* _Task goal_
Reproduce exactly, from the line containing "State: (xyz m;", every line down to the end of the data below.

--- Data provided Enclosed Below ---

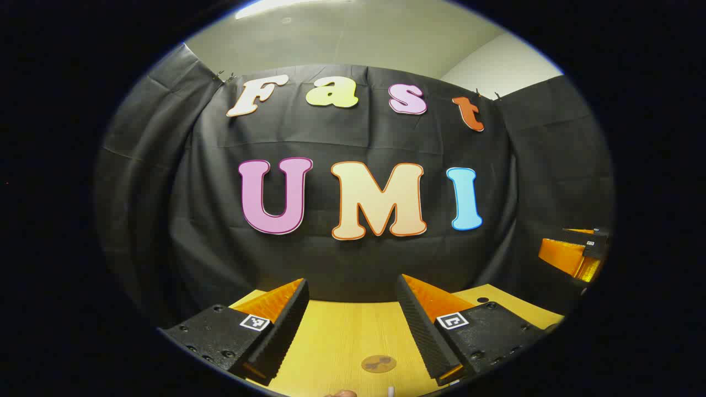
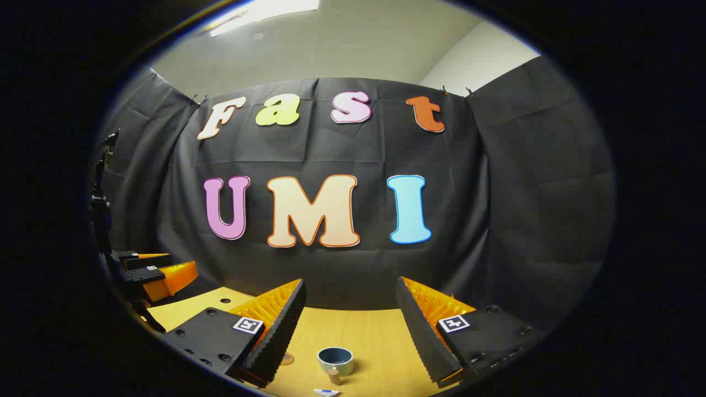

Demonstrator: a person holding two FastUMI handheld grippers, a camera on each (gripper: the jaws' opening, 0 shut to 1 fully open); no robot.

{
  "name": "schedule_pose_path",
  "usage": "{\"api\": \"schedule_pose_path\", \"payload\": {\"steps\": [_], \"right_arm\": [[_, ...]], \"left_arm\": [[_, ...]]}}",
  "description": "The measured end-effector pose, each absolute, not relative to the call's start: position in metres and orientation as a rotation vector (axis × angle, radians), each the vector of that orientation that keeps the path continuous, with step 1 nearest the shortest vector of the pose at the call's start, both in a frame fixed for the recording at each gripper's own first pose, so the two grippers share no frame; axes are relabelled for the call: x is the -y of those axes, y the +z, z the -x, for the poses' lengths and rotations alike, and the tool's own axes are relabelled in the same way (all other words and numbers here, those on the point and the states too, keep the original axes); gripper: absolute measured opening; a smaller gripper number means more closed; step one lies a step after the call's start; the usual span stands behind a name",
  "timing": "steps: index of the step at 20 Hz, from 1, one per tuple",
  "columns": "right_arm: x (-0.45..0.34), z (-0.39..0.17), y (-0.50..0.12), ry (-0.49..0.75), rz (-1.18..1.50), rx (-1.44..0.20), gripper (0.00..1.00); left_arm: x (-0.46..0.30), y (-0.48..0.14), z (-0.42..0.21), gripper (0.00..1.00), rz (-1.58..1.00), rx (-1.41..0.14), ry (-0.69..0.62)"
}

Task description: Put the toothbrush and toothpaste on the desktop into the cup, then pick up the cup and place it on the coaster on the desktop.

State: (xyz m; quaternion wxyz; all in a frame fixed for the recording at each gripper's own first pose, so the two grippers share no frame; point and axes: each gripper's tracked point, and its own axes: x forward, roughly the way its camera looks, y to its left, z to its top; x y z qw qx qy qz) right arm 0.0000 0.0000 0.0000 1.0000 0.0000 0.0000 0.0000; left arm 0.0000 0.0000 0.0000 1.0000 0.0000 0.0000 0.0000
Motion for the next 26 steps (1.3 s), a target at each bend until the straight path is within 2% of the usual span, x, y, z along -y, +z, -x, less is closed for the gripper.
{"api": "schedule_pose_path", "payload": {"steps": [16,22,26], "right_arm": [[-0.012,0.005,-0.025,0.027,-0.018,-0.078,1.0],[-0.021,0.006,-0.075,0.057,-0.033,-0.206,0.99],[-0.024,0.007,-0.126,0.082,-0.034,-0.347,0.99]], "left_arm": [[0.002,-0.004,0.011,0.93,-0.009,-0.003,-0.002],[0.001,-0.004,0.01,0.93,-0.014,0.005,-0.008],[-0.003,-0.009,0.012,0.93,-0.017,-0.005,-0.002]]}}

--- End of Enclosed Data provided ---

* _Response to this exercise_
State: (xyz m; quaternion wxyz; all in a frame fixed for the recording at each gripper's own first pose, so the two grippers share no frame; point and axes: each gripper's tracked point, and its own axes: x forward, roughly the way its camera looks, y to its left, z to its top; x y z qw qx qy qz) right arm 0.0000 0.0000 0.0000 1.0000 0.0000 0.0000 0.0000; left arm 0.0000 0.0000 0.0000 1.0000 0.0000 0.0000 0.0000
Motion for the next 26 steps (1.3 s), a target at each bend until the straight path is within 2% of the usual span, x, y, z along -y, +z, -x, less is closed for the gripper.
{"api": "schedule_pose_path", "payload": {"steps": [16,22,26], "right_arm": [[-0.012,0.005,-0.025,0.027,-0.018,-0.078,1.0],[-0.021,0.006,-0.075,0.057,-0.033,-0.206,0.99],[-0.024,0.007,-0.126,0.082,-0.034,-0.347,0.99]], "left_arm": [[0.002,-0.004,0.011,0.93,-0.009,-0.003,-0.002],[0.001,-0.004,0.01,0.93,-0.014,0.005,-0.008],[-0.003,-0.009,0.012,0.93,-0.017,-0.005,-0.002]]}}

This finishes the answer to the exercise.